Different fee structures have different advantages and disadvantages. Incorporating fees into the basic services (per phase) is dependent on identifying and resolving the gray areas in a proposed scope of services. (The RFI's during the RFP process is the ideal time to clarify project parameters.) Team member hourly rates should be clearly delineated. Often, the best way to communicate value is to adopt a balanced approach to fees based on both hard and soft costs and/or a budget range. It is acceptable to offer a client a combination of fee structures—maybe an hourly rate upfront, and follow with lump sum fees for specific phases later in the process. The most important guiding principle is to outline your fees in a a manner that aligns with the project scope.
One audience member remarked in response to this discourse about effective proposal writing, the more quantifiable the better. She said that “in her experience” for example, clients respond more positively to a set number of hours per phase or a specific number of renderings. Because construction costs can vary widely between projects—for instance, multi-phased efforts involving occupied floors can involve a delicate orchestration of people and resources—it is critical to quantify what is required at each step. From a value engineering standpoint, decisions about where to cut and why are most successful when a complete and comprehensive picture is available for analysis. It is preferable for a client to focus on a particular category of cost savings in a budget opposed to questioning an individual team member's contribution.

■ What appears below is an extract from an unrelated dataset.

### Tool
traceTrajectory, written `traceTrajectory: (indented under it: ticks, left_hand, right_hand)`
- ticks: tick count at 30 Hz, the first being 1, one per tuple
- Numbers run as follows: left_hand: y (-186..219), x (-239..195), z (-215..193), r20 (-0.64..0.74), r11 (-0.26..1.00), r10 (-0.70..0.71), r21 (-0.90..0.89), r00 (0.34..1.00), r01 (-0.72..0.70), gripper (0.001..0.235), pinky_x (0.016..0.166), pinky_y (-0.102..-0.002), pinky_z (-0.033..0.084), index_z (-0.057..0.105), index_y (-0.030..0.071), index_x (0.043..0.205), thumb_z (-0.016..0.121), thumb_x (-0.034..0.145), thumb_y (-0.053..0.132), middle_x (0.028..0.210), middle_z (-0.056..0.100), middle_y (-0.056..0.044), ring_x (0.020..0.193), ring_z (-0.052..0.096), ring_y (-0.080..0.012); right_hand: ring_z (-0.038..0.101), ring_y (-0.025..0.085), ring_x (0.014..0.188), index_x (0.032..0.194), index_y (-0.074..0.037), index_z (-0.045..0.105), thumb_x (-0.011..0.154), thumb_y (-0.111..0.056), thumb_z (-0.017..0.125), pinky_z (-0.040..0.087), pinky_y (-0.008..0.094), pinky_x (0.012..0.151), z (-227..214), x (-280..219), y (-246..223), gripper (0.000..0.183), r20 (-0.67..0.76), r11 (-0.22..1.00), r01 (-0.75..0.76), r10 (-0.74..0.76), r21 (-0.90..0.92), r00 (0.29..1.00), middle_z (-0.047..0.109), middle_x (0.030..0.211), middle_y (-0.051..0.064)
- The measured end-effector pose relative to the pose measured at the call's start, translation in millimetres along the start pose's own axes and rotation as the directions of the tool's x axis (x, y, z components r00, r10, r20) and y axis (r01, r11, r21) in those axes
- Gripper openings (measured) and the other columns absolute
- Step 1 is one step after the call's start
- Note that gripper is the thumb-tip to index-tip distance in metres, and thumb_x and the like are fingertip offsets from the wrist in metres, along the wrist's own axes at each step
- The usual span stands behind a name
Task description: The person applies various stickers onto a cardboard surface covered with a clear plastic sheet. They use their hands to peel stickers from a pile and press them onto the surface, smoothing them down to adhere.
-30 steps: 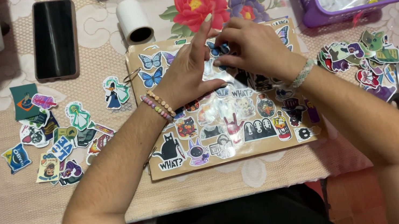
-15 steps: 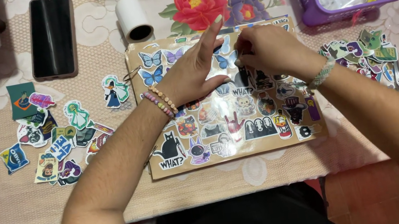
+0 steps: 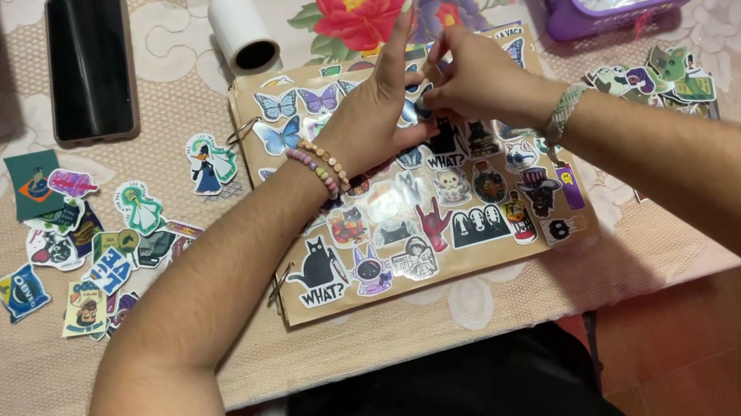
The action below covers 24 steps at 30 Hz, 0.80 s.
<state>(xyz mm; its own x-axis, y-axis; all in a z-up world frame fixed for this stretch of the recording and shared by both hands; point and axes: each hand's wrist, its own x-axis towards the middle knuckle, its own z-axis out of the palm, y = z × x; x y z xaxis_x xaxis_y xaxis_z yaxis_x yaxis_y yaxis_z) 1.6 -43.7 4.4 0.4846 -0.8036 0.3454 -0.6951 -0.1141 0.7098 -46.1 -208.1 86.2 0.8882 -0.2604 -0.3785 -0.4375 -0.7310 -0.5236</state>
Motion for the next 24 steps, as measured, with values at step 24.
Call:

Project Fee Structures: Being Upfront about Costs—is the Best Policy
“It’s next to impossible to ‘go back’ and request more funding,” said one audience member. When the inevitable occurs and a project hits a bump in the road or a design “evolves” due to unforeseen circumstances, Thomas’s advice is to “pull off the band-aid as quickly as possible with the client and go back to the contract.” The original contract will define what is part of the scope of work and what is not. Referencing specifics, e.g., exactly what was budgeted for and what was spent, provides you with a starting point for negotiating additional service fees.
Graham summarized the challenges faced by professional service providers best when she said, “You want the entire team on board with how fees impact overall project costs. You never want to hear, ‘I didn’t know’.” She added, “Regardless of your role, part of being a trusted advisor to your client is understanding that all fees are to be respected throughout the project.”
Did you know…? Hidden Impacts Unveiled
- Architecture and finishes typically represent less than 50% of the total construction budget and sometimes as little as 30%. An argument can be made that chipping away at the design may only diminish the final outcome and not deliver the desired returns.
- Soft costs (consultant costs) can comprise anywhere from 10% to 30% of the project costs and are highly susceptible to building and market conditions. Typical variables include remediation, customization, and phasing requirements. Too often a client’s operational needs trump gains from economy of scale.
- IT/AV/security equipment and cabling are probably the most difficult category of expenditure to nail down. Multiple layers of approval will likely be required, from the client’s in-house IT team to facilities management to plain management.
- If only moving were that simple. Building owners and suppliers charge fees for non-business hour freight elevator use, early lease termination and move-in, space remediation, and the disconnection and connection of equipment.
- Professionals should be paid for all of your time, not just some of your time. For example, a 10% mark-up is common to cover administrative fees associated with hiring (and vetting) consultants on the owner’s behalf.